§ **Given entries**
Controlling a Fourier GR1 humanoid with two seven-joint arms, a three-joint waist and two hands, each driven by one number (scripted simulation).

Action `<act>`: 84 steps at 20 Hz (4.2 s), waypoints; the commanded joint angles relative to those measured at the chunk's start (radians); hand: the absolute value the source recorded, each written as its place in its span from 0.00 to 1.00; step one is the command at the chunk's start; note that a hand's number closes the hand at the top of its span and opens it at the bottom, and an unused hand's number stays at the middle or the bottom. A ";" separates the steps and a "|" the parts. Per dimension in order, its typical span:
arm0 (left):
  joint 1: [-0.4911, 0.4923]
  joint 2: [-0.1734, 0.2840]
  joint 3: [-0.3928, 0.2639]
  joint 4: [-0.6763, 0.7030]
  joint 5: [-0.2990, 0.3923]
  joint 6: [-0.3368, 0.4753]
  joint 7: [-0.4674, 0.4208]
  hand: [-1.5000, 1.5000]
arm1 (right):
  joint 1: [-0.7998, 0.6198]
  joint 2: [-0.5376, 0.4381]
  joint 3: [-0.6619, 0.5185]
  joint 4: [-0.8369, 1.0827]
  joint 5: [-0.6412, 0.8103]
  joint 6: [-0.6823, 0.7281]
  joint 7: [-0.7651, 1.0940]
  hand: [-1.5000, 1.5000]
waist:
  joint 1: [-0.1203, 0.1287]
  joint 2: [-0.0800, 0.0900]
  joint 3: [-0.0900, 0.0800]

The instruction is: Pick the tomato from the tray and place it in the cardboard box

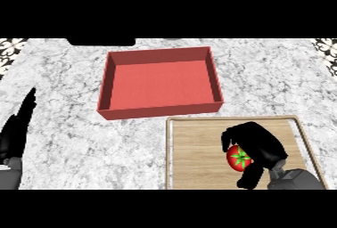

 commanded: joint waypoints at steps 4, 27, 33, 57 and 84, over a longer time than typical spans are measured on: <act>-0.003 0.004 0.018 0.023 0.000 -0.007 0.003 0.50 | 0.075 0.161 -0.064 -0.013 0.138 -0.171 0.329 1.00 | -0.024 0.001 0.005; 0.021 -0.015 0.029 -0.035 -0.005 -0.031 -0.010 0.50 | -0.326 0.315 0.342 -0.329 0.624 -0.078 1.224 1.00 | 0.015 0.005 0.005; -0.026 -0.027 0.019 0.009 -0.014 -0.035 -0.003 0.50 | -0.575 0.315 0.167 -0.165 0.408 -0.258 1.244 1.00 | 0.034 0.010 0.004; -0.059 -0.053 0.012 0.040 -0.031 -0.042 -0.033 0.50 | -1.058 0.315 -0.267 0.995 0.181 -0.920 0.925 1.00 | 0.066 0.029 0.004; -0.042 -0.035 0.056 0.051 -0.033 -0.052 -0.031 0.50 | -1.050 0.315 -0.426 1.053 -0.166 -1.493 0.474 0.00 | 0.020 0.009 0.006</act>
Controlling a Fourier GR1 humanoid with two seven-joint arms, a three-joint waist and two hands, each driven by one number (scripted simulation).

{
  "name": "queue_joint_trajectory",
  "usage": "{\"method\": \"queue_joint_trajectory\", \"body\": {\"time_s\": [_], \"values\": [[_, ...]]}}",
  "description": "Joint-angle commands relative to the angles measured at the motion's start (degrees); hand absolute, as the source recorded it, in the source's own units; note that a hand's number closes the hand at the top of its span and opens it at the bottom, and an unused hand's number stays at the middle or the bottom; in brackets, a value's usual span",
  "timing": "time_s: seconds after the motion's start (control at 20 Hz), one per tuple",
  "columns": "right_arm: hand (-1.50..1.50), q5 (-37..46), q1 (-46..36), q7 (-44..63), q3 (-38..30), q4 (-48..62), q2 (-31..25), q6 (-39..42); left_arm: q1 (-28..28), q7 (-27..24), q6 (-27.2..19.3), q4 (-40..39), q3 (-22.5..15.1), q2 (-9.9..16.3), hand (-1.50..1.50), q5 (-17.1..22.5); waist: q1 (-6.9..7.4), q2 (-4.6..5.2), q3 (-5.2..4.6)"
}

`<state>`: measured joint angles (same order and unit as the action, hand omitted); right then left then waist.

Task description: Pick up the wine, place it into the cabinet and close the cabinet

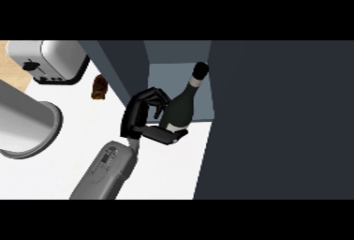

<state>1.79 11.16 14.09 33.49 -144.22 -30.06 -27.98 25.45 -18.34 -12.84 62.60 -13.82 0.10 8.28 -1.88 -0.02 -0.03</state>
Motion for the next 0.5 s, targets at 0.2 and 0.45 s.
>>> {"method": "queue_joint_trajectory", "body": {"time_s": [0.2, 0.45], "values": [[-1.5, -1.59, 4.83, 4.02, 1.19, -12.84, -1.29, 0.98, 10.79, -3.4, -0.94, -12.05, 1.09, -0.1, 1.5, 6.06, -0.63, 0.12, -0.07], [-1.5, -6.18, 4.24, 1.81, -3.08, -11.96, -1.35, 2.89, 17.11, -3.13, -3.89, -18.34, -0.64, -0.1, 1.5, 11.13, -1.26, 0.31, -0.01]]}}
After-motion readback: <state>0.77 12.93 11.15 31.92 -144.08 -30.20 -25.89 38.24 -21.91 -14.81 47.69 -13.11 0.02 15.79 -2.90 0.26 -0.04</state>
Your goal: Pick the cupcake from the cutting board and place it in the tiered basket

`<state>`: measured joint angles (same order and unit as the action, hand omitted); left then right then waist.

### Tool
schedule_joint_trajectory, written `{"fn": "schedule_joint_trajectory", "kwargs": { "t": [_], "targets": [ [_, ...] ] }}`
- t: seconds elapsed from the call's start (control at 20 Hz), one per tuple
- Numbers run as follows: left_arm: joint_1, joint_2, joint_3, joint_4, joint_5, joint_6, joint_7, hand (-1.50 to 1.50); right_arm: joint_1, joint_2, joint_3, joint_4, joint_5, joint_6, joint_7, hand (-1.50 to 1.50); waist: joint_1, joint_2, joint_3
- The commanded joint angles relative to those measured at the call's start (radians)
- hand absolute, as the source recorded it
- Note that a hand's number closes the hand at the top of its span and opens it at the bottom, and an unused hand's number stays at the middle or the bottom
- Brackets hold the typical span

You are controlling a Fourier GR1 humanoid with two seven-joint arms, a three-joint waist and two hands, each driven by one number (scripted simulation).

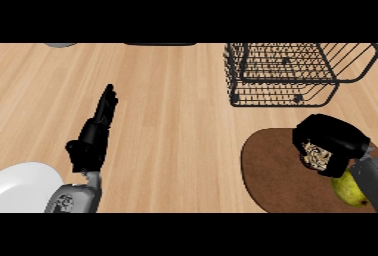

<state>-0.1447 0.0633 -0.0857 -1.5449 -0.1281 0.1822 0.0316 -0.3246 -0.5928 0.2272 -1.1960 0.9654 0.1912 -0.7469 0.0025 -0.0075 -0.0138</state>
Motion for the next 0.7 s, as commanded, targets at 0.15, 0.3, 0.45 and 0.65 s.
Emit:
{"fn": "schedule_joint_trajectory", "kwargs": {
  "t": [0.15, 0.3, 0.45, 0.65],
  "targets": [
    [0.009, -0.014, -0.016, 0.006, -0.013, 0.011, 0.003, 0.00, -0.019, 0.141, -0.007, 0.026, 0.180, 0.119, 0.621, 1.50, -0.013, -0.005, 0.000],
    [0.016, -0.011, -0.015, -0.006, -0.011, 0.008, 0.012, 0.00, -0.033, 0.260, 0.004, -0.019, 0.245, 0.169, 0.877, 1.50, -0.005, -0.009, 0.006],
    [0.015, 0.000, -0.016, -0.005, -0.012, -0.004, 0.004, 0.00, -0.094, 0.406, 0.003, -0.079, 0.295, 0.226, 1.113, 1.50, 0.005, -0.006, 0.009],
    [0.006, 0.002, -0.009, -0.032, -0.003, -0.005, 0.045, 0.00, -0.163, 0.563, 0.032, -0.184, 0.394, 0.279, 1.400, 1.50, 0.002, -0.006, 0.011]
  ]
}}
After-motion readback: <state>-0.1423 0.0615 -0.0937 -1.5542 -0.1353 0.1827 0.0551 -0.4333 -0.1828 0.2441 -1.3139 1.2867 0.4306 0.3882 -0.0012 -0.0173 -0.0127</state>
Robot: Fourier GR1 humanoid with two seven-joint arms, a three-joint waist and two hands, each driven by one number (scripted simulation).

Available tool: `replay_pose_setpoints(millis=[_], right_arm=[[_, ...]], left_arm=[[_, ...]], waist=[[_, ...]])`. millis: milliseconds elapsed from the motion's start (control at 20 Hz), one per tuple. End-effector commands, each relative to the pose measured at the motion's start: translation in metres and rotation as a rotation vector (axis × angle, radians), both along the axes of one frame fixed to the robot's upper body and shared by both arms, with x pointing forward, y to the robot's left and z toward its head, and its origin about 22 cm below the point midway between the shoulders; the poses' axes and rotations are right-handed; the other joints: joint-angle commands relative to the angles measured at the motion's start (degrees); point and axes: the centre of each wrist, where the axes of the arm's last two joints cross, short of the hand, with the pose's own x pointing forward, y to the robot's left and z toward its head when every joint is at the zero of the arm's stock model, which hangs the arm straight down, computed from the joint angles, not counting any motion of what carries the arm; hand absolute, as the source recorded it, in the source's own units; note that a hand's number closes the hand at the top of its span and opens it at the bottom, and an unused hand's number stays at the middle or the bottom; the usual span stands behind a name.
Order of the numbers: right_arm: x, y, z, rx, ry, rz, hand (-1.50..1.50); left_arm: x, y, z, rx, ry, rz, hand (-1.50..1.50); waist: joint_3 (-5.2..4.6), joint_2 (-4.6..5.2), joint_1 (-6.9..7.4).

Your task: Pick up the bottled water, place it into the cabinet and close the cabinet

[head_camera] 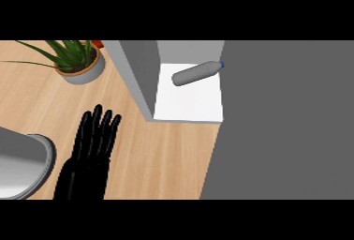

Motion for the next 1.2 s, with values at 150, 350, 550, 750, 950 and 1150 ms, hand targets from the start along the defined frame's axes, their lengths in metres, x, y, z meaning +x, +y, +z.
replay_pose_setpoints(millis=[150,350,550,750,950,1150], right_arm=[[-0.011,0.036,0.022,-0.040,-0.027,0.218,1.50],[-0.011,0.040,0.035,-0.053,-0.075,0.229,1.50],[-0.012,0.056,0.044,-0.067,-0.075,0.262,1.50],[-0.004,0.080,0.049,-0.061,-0.077,0.277,1.50],[0.019,0.097,0.043,-0.017,-0.026,0.262,1.50],[0.023,0.108,0.058,0.021,0.000,0.248,1.50]], left_arm=[[-0.055,0.051,0.024,0.013,-0.023,0.066,-1.50],[-0.075,0.065,0.023,-0.026,-0.029,0.099,-1.50],[-0.087,0.078,0.033,-0.027,-0.029,0.078,-1.50],[-0.090,0.097,0.032,-0.021,-0.016,0.103,-1.50],[-0.104,0.110,0.031,-0.043,-0.012,0.073,-1.50],[-0.112,0.131,0.019,-0.036,-0.001,0.088,-1.50]], waist=[[-0.23,-0.29,-0.02],[-0.25,-0.10,-0.31],[-0.32,-0.06,0.51],[-0.36,0.14,0.39],[-0.31,0.28,1.40],[-0.34,0.26,1.23]])
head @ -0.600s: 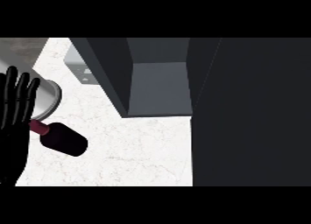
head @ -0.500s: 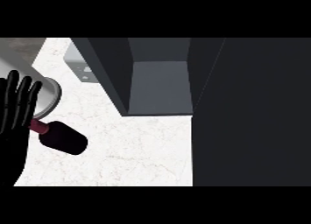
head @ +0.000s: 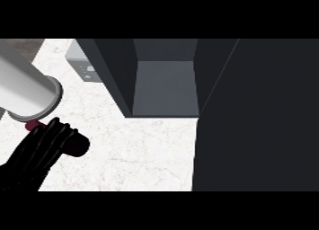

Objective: Pick up the wine, place it into the cabinet and close the cabinet

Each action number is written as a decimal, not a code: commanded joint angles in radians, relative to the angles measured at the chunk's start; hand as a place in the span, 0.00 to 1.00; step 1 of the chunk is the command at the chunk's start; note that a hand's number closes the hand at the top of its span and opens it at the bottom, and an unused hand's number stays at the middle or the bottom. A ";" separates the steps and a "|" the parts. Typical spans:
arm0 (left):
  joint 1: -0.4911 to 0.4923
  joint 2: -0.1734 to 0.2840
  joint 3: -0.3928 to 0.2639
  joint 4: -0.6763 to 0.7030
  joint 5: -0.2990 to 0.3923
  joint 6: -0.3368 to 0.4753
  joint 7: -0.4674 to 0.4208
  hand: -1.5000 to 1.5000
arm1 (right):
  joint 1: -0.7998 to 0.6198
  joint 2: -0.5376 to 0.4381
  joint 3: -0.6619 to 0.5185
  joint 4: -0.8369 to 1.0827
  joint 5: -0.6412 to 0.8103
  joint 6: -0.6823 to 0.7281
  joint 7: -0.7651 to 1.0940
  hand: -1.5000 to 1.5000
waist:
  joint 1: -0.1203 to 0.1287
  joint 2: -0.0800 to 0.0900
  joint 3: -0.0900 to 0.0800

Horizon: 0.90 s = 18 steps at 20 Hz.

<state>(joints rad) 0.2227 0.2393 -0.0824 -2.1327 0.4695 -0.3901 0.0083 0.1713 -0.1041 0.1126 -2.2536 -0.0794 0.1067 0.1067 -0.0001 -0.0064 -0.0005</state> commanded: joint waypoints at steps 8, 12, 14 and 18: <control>0.120 0.116 0.123 -0.220 0.364 -0.037 0.213 0.00 | 0.042 -0.020 0.031 -0.203 -0.057 0.014 0.205 0.00 | 0.003 0.005 0.001; 0.177 0.117 0.182 -0.258 0.435 -0.059 0.227 0.00 | 0.018 0.021 0.097 -0.221 0.008 -0.023 0.238 0.00 | 0.005 0.004 0.000; 0.214 0.084 0.137 -0.312 0.391 -0.036 0.237 0.00 | -0.002 0.008 0.133 -0.307 0.029 -0.042 0.339 0.00 | 0.007 0.003 0.000; 0.122 0.131 0.218 -0.295 0.504 0.049 0.307 0.00 | -0.090 0.005 0.086 -0.321 0.001 -0.074 0.424 0.00 | 0.006 0.004 0.000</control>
<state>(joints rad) 0.3348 0.3510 0.0819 -2.3181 0.8351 -0.3776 0.2639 0.1108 -0.0962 0.2009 -2.4638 -0.0707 0.0605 0.4257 0.0044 -0.0022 0.0000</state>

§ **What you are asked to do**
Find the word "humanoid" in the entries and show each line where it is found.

§ **Answer to the exercise**
Controlling a Fourier GR1 humanoid with two seven-joint arms, a three-joint waist and two hands, each driven by one number (scripted simulation).
Controlling a Fourier GR1 humanoid with two seven-joint arms, a three-joint waist and two hands, each driven by one number (scripted simulation).
You are controlling a Fourier GR1 humanoid with two seven-joint arms, a three-joint waist and two hands, each driven by one number (scripted simulation).
Robot: Fourier GR1 humanoid with two seven-joint arms, a three-joint waist and two hands, each driven by one number (scripted simulation).

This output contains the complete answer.